ASSIGNMENT –
Going down the data below, set down exactly the line with "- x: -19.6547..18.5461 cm" and each line after it through the line with "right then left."; no other lines.

(Excerpts from a dataset)
-------

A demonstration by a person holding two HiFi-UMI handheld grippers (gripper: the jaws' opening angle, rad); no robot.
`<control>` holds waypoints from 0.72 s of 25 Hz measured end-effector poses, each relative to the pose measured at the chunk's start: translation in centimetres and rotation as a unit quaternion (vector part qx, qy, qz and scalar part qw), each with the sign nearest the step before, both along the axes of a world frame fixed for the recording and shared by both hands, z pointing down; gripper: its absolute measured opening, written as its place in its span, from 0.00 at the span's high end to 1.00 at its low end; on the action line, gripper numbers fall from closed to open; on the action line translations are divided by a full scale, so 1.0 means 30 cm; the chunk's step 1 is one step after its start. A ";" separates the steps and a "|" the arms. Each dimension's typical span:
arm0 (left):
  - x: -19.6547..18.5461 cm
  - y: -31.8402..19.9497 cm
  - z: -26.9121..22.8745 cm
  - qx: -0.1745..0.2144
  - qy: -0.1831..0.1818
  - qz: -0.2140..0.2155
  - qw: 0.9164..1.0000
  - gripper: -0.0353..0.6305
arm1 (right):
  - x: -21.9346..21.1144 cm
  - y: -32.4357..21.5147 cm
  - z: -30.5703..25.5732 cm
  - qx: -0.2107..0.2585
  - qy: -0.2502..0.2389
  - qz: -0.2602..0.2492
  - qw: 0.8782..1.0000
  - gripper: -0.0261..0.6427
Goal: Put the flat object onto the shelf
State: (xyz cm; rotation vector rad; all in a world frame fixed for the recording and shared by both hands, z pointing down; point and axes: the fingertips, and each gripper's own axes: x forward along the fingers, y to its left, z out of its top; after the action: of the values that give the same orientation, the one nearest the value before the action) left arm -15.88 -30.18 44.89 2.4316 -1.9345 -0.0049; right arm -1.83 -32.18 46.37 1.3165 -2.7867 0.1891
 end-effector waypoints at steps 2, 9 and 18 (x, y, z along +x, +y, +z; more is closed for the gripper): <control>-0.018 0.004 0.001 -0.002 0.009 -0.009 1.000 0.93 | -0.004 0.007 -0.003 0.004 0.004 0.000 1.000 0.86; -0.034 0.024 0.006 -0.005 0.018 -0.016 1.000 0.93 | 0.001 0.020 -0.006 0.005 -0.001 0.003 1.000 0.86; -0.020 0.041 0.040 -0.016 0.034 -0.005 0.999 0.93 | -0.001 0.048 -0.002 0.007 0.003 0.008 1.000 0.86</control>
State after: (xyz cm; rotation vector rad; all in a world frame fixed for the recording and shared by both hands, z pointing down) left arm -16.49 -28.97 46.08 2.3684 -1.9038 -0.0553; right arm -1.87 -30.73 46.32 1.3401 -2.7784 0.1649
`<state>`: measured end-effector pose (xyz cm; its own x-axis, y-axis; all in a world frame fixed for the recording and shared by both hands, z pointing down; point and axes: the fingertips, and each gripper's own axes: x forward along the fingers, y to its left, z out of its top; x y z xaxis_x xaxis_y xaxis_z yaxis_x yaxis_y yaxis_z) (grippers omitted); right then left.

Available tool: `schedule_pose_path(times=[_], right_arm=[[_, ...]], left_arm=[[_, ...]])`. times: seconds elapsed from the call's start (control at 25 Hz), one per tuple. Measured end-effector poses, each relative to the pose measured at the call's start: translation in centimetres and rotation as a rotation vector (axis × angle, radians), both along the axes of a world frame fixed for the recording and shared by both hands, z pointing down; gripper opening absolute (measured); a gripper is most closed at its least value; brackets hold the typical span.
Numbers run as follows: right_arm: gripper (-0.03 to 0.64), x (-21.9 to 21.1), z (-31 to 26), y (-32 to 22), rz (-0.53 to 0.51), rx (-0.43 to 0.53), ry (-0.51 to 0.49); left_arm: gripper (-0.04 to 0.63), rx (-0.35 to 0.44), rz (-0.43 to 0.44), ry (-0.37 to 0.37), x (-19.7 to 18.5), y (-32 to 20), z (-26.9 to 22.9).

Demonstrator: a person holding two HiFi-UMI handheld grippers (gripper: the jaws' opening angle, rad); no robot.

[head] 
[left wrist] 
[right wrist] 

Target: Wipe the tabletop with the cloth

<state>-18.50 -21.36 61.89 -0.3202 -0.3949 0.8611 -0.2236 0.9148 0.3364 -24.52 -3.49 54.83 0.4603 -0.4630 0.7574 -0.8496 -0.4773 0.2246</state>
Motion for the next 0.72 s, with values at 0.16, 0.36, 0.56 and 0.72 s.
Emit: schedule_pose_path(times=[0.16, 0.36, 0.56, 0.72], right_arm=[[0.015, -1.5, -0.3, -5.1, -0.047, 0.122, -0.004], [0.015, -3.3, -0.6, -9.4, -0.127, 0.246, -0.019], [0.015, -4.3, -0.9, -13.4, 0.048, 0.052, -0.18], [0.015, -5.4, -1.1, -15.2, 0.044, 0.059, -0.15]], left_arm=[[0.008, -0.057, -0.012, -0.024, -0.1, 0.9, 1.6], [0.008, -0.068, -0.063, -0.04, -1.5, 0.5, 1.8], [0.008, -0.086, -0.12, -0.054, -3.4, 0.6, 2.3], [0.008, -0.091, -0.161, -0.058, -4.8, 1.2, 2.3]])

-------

OUTPUT BELOW –
  - x: -19.6547..18.5461 cm
  - y: -31.8402..19.9497 cm
  - z: -26.9121..22.8745 cm
  - qx: -0.1745..0.2144
  - qy: -0.1831..0.1818
  - qz: -0.2140..0.2155
  - qw: 0.9164..1.0000
  - gripper: -0.0353..0.6305
arm1 (right):
  - x: -21.9346..21.1144 cm
  - y: -32.4357..21.5147 cm
  - z: -30.5703..25.5732 cm
  - qx: -0.2107..0.2585
  - qy: -0.2502..0.2389
  - qz: -0.2602..0.2492
  - qw: 0.8782..1.0000
  - gripper: -0.0261..0.6427
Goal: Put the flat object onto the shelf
State: (xyz cm; rotation vector rad; all in a world frame fixed for the recording and shared by both hands, z pointing down; point and axes: the fingertips, and each gripper's own axes: x forward along the fingers, y to its left, z out of its top; after the action: of the values that give the same orientation, the one nearest the value before the action) left arm -15.88 -30.18 44.89 2.4316 -1.9345 -0.0049; right arm -1.83 -32.18 46.37 1.3165 -2.7867 0.1891
 end-effector waypoints at steps 2, 9 and 18 (x, y, z along +x, +y, +z; more is closed for the gripper): <control>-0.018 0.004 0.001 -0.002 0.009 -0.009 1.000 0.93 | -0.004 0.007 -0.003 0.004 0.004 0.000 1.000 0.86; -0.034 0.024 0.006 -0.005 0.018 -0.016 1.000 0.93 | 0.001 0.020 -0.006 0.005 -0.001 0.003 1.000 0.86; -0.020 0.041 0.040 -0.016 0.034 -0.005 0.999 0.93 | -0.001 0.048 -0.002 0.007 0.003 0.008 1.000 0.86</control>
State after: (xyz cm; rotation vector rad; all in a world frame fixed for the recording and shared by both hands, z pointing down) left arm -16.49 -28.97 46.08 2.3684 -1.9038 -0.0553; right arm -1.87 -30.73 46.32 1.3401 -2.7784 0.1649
`<state>`: measured end-effector pose (xyz cm; its own x-axis, y-axis; all in a world frame fixed for the recording and shared by both hands, z pointing down; point and axes: the fingertips, and each gripper's own axes: x forward along the fingers, y to its left, z out of its top; x y z xaxis_x xaxis_y xaxis_z yaxis_x yaxis_y yaxis_z) (grippers omitted); right then left.

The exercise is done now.